- Aim of the exercise
Given the records below, pull every line with the word "camera" into the answer.

- Exercise inputs
####################

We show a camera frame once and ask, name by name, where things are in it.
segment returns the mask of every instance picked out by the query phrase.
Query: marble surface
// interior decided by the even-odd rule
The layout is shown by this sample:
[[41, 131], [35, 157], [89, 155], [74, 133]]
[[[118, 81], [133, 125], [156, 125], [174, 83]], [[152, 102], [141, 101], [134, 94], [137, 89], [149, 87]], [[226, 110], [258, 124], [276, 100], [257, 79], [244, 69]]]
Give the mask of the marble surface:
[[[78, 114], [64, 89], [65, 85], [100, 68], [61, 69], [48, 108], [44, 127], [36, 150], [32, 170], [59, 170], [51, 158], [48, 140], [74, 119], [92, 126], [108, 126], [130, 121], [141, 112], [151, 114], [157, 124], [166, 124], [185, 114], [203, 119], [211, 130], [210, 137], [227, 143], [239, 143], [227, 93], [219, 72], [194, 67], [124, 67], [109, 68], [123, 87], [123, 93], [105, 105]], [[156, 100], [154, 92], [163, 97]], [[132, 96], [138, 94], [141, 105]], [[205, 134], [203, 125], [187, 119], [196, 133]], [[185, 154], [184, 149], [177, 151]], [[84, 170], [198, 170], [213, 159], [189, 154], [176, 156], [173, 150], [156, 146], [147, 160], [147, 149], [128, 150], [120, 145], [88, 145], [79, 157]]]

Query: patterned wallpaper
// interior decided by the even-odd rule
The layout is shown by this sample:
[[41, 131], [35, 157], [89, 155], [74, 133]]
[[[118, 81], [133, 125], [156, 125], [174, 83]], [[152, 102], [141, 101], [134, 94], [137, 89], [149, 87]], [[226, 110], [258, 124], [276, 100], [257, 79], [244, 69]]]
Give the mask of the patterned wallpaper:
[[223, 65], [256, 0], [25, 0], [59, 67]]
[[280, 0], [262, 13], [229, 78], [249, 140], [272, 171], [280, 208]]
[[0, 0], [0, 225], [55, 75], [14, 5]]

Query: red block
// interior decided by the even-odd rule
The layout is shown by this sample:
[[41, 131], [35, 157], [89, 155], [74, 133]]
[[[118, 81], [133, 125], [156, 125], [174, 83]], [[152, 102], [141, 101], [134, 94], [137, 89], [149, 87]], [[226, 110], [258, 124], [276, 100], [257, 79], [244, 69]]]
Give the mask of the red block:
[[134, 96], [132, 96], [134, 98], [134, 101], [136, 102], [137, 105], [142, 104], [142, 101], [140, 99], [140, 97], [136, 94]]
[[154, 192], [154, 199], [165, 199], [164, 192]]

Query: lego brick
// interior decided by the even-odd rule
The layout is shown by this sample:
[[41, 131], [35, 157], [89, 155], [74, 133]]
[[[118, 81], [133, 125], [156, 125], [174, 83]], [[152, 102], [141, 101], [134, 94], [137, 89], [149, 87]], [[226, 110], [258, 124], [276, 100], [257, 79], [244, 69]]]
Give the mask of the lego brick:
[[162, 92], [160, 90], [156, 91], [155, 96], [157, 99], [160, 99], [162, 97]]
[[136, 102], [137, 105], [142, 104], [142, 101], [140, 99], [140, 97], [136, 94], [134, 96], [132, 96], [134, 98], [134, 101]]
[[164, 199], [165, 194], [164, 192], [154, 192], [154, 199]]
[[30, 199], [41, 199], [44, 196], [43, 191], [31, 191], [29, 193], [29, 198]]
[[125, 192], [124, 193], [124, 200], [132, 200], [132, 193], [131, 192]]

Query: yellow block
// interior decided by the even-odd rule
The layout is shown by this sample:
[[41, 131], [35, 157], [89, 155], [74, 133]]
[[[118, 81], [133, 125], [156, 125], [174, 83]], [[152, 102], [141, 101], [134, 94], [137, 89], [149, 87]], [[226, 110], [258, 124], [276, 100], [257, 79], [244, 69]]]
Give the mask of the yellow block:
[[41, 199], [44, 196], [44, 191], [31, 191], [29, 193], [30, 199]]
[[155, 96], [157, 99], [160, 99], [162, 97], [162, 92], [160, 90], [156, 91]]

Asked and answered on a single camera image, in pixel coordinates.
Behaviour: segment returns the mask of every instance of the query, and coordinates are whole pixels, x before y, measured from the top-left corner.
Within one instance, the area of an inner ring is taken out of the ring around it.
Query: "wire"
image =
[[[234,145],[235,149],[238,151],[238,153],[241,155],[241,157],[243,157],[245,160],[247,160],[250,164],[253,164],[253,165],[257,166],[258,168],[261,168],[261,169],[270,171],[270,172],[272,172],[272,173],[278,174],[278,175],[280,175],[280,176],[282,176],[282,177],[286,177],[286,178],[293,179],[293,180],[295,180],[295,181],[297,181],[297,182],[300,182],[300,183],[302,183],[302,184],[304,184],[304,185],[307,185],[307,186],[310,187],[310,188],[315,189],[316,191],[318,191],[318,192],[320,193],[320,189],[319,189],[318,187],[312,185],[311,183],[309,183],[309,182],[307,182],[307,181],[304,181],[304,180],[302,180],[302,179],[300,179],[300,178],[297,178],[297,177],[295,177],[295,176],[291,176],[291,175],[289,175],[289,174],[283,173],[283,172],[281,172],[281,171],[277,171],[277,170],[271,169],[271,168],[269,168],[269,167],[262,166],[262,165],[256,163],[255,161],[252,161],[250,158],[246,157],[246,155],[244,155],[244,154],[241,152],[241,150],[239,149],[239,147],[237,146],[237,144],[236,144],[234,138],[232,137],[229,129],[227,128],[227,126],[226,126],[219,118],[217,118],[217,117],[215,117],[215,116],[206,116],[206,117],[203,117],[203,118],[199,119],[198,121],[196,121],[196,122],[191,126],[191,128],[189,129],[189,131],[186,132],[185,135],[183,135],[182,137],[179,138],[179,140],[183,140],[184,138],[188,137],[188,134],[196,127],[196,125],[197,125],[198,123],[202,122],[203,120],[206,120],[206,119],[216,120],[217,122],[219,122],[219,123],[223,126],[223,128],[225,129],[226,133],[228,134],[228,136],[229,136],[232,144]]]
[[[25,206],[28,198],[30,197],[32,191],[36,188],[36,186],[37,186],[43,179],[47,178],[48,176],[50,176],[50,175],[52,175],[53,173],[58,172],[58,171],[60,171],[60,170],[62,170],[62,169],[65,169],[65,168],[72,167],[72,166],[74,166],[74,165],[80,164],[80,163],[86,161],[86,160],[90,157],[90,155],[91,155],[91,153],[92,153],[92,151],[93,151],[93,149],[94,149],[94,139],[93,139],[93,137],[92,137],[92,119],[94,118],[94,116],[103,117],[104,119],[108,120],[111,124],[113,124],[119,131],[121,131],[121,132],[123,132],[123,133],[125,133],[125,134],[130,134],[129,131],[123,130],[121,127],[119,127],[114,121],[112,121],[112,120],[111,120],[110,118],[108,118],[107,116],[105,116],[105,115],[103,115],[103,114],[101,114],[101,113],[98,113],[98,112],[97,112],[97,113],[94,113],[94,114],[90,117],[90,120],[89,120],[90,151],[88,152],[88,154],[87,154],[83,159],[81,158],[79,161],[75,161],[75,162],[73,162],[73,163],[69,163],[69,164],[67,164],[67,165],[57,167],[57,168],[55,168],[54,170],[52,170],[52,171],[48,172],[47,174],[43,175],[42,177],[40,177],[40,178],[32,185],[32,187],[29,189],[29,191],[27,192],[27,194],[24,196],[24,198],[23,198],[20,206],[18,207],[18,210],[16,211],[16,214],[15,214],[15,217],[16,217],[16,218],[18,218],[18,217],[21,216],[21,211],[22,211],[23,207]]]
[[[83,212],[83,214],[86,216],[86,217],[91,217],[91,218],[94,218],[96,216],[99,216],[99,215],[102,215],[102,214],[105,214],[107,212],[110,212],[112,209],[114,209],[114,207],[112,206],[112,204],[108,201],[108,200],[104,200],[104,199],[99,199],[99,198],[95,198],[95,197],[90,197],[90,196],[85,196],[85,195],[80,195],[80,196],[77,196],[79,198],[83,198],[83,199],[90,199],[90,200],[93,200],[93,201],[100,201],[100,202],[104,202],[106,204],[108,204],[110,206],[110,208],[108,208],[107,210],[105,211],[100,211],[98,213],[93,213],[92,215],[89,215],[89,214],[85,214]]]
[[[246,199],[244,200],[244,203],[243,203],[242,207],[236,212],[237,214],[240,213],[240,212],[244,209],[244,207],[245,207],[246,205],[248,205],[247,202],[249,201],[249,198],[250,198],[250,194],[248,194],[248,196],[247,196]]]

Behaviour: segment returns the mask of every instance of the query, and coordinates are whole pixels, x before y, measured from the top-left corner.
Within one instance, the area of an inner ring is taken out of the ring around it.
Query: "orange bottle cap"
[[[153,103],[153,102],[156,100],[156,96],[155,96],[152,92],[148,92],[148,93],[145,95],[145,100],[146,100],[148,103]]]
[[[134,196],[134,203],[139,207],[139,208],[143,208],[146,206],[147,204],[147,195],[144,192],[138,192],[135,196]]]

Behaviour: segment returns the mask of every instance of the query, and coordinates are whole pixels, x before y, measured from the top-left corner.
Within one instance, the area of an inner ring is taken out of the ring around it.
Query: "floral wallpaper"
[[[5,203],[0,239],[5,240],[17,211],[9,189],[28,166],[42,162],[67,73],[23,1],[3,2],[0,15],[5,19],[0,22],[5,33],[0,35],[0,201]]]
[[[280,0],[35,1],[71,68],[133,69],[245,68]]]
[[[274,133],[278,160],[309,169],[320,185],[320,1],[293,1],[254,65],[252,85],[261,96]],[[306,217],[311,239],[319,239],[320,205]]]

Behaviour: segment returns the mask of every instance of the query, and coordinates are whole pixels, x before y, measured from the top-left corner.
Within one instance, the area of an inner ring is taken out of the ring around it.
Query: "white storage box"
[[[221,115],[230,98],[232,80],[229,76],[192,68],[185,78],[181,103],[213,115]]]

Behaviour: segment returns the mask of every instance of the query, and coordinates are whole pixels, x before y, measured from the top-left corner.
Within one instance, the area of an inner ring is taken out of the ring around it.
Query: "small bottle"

####################

- Written response
We show a camera frame once and ask, name by name, where things are in it.
Asked and answered on a single camera image, in pixel coordinates.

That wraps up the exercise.